The idea that with this history, American Jews would beg the Left to treat us as an oppressed minority fills me with horror.
It isn’t just wrong. Being this wrong about our history is a betrayal of our homeland, as I explained to the great Haviv Rettig Gur on his podcast.
We were never seen as guests.
We were never oppressed.
We were never seen as a beleagured minority or an immigrant community.
We were seen as founding partners in the creation of this great nation.
What do we owe the nation that, uniquely in the history of humanity, saw us that way, rather than as a thorn in their sides?
More than we’ve given, of late, starting with letting go of the myth that we’re oppressed.


I like Batya, but her notion that Jews in America were not oppressed is so off the mark. Simply because we could hide that we were Jews, by taking advantage of our lighter skin shade, and move into a more accepting society does not mean we were not oppressed. Yes Jews were able to use the American system to create successful laws and lives, but the reason they needed to do that is because they were marginalized by the powers that be.
There are investment banks, because Jews were not allowed to work for banks. There are “Jewish” law firms because they were not allowed to become partners in White Shoe Law Firms. There are Jewish social clubs, because Jews were not allowed in the Older Country clubs. Brandeis University was created because of jewish quotas at the ivy leagues. There were parts of deeds that houses could not be sold to Jews.
I grew up in the Bible Belt, and was singled out with my sister by the public schools because we would not celebrate Christmas. We had to say christian prayers in public school even after the Supreme Court cases. Antisemitism was pervasive and is still pervasive within large parts of American society.

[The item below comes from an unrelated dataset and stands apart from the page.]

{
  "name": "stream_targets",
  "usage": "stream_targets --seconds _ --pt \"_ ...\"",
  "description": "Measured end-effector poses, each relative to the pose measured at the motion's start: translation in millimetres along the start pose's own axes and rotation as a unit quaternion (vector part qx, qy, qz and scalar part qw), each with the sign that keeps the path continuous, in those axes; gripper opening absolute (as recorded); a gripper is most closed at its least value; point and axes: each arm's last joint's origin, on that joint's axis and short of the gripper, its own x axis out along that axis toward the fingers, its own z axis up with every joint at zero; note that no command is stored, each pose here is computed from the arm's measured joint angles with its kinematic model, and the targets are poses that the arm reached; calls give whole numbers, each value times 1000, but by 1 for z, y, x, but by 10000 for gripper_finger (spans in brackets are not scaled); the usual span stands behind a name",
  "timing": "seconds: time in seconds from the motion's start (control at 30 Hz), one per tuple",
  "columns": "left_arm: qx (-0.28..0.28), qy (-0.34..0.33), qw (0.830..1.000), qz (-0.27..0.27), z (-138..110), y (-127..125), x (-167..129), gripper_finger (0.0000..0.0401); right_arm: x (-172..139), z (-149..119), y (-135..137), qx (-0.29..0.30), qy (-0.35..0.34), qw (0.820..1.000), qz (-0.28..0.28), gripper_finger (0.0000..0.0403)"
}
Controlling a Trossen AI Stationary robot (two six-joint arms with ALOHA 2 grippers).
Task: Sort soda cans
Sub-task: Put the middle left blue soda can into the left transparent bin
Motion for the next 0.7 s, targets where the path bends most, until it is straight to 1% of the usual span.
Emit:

And considering that Crown Heights was a pogrom, and she herself wrote for years about the physical assaults and antisemitism being faced by religious Jews in Brooklyn how can she say that physical threats were not part of the American landscape.
I think Batya is mixing ideas here. No there was not an outward Pale of Settlement, and the ghettos were more because refugees and immigrants tend to live close to each other and there was no outward laws defining where Jews could live, but it doesn’t mean that Jews were always welcomed and that society was welcoming. Now lets talk immigration…..WW2, the Holocaust….
We cannot underestimate the power of these elite organisations and people. They currently dominate the agenda (as proven by the countless articles and comments on Substack that have been written to counter these attacks on Israel's legitimacy - amazingly this is what they managed to achieve). This could only change somewhat if the 'silent majority' votes for the Republicans (who also have thier own fanatics) in the coming elections.